Schools Responsible for More than Just the Basics
Along with learning about English, Math, Geography, and the like, we send our children to schools in SLC to learn how to socialize and interact well with others. It is those lessons that will stick with the children long after they have graduated from school.
Part of the problem of intolerance and prejudice comes from not really knowing anything about the people that we are being intolerant of or prejudiced against. Schools in Salt Lake have the power to start changing that. Would we continue to believe stereotypes about a certain group of people if we actually knew someone personally who happened to belong to that group? Probably not. We would know that whatever thoughts we had about a particular race, religion, country of origin, or what have you are not based on anything real.
Tolerance Programs Should be Included in All Salt Lake City Schools
We all tend to be less tolerant of things we don’t understand; it’s just human nature. Simply because it is in our nature to behave in this way, that doesn’t mean that we can’t learn better patterns of behavior. Let’s start with the children attending our schools.

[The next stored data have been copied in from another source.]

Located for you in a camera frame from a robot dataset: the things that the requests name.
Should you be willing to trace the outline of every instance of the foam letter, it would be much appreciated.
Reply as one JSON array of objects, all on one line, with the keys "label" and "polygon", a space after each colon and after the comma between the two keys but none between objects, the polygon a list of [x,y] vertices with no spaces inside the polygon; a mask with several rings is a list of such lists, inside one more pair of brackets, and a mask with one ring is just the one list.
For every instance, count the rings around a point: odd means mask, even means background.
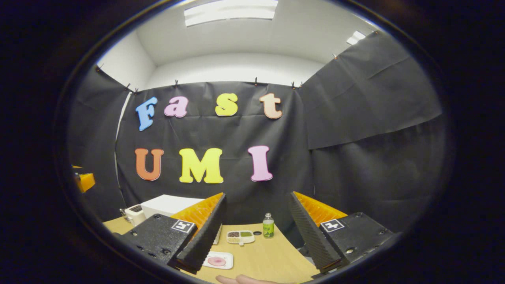
[{"label": "foam letter", "polygon": [[222,183],[223,177],[221,177],[219,172],[219,157],[222,153],[221,149],[210,148],[205,152],[200,162],[193,149],[181,149],[179,154],[182,156],[182,176],[179,178],[179,181],[193,182],[193,178],[189,174],[191,170],[196,182],[200,182],[204,176],[204,172],[207,171],[207,175],[204,178],[206,183]]},{"label": "foam letter", "polygon": [[155,108],[151,105],[155,105],[157,102],[158,99],[152,97],[135,109],[138,113],[138,119],[140,120],[140,127],[138,130],[142,131],[153,124],[149,116],[153,117],[155,115]]},{"label": "foam letter", "polygon": [[252,156],[252,166],[254,174],[251,176],[252,181],[263,181],[272,179],[273,174],[268,171],[267,152],[268,146],[254,146],[247,151]]},{"label": "foam letter", "polygon": [[232,116],[237,113],[238,106],[236,102],[238,97],[234,93],[222,93],[216,100],[218,107],[216,107],[216,114],[219,116]]},{"label": "foam letter", "polygon": [[188,99],[186,97],[173,97],[168,101],[171,105],[165,108],[166,116],[184,117],[187,114],[186,107]]},{"label": "foam letter", "polygon": [[137,156],[136,168],[137,174],[142,179],[145,180],[157,180],[161,174],[161,156],[163,156],[163,150],[153,149],[151,154],[153,155],[153,171],[148,172],[145,170],[145,156],[149,153],[147,149],[136,149],[135,155]]},{"label": "foam letter", "polygon": [[280,104],[281,99],[276,98],[273,93],[268,93],[261,97],[260,102],[263,102],[263,110],[267,117],[277,119],[282,116],[282,111],[275,109],[275,104]]}]

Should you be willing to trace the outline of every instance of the ceiling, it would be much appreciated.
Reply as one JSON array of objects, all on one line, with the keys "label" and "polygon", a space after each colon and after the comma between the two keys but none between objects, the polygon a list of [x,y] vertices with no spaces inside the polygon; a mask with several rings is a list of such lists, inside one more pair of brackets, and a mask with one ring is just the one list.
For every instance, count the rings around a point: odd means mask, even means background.
[{"label": "ceiling", "polygon": [[223,53],[268,53],[326,64],[349,47],[355,31],[376,28],[325,0],[279,0],[273,20],[233,19],[186,27],[184,10],[209,0],[167,9],[137,30],[156,66]]}]

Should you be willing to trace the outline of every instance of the pink food item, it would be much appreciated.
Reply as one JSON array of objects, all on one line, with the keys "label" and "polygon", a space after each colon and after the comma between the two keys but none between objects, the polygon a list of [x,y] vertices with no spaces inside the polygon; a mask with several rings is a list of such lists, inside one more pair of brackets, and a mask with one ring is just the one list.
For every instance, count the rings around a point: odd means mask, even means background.
[{"label": "pink food item", "polygon": [[207,261],[214,266],[223,266],[226,264],[226,260],[222,257],[211,257]]}]

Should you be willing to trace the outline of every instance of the plastic bottle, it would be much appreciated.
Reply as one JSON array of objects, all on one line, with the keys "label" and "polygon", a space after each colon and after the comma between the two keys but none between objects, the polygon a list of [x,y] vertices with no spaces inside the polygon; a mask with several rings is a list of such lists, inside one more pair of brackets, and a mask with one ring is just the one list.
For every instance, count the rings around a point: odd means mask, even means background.
[{"label": "plastic bottle", "polygon": [[263,236],[265,238],[274,236],[274,219],[270,213],[265,214],[265,219],[263,219]]}]

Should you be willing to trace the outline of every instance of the finger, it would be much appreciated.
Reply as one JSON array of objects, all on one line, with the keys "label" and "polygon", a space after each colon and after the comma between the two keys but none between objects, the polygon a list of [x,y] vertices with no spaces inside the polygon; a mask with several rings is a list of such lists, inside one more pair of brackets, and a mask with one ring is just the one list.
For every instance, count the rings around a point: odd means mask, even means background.
[{"label": "finger", "polygon": [[237,280],[238,284],[278,284],[272,281],[254,279],[243,274],[237,276],[235,279]]},{"label": "finger", "polygon": [[237,280],[224,277],[222,275],[217,275],[216,280],[221,282],[222,284],[238,284]]}]

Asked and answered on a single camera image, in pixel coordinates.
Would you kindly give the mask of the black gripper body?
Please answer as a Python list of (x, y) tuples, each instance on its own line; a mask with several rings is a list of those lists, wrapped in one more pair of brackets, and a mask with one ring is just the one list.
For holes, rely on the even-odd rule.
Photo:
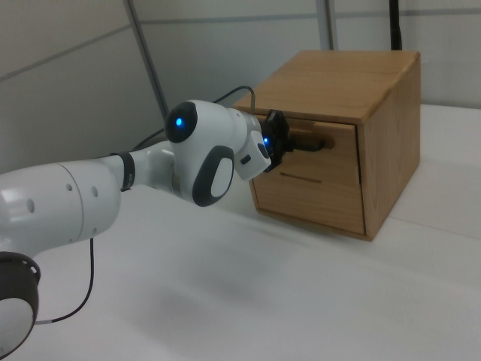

I really do hope that this program is adopted by all schools in the SLC area including other districts as well. Let’s get the children thinking about different ways that holidays and festivals are observed, but also let them know that underneath it all, that we are really not all that different. That would be a wonderful lesson to leave the students attending Salt Lake City schools with when they go out into the bigger world to further education or to work.
Given that Salt Lake is largely know for the often criticized Mormon religion, it’s a really great sign that the community is helping children to understand different belief systems. This new attitude of acceptance and tolerance that they learned while attending Salt Lake City schools is contagious (but in a good way). We all have a duty to stamp out intolerance whenever we see it, and starting children on the learning process while they are still attending Salt Lake City schools is a great way to start.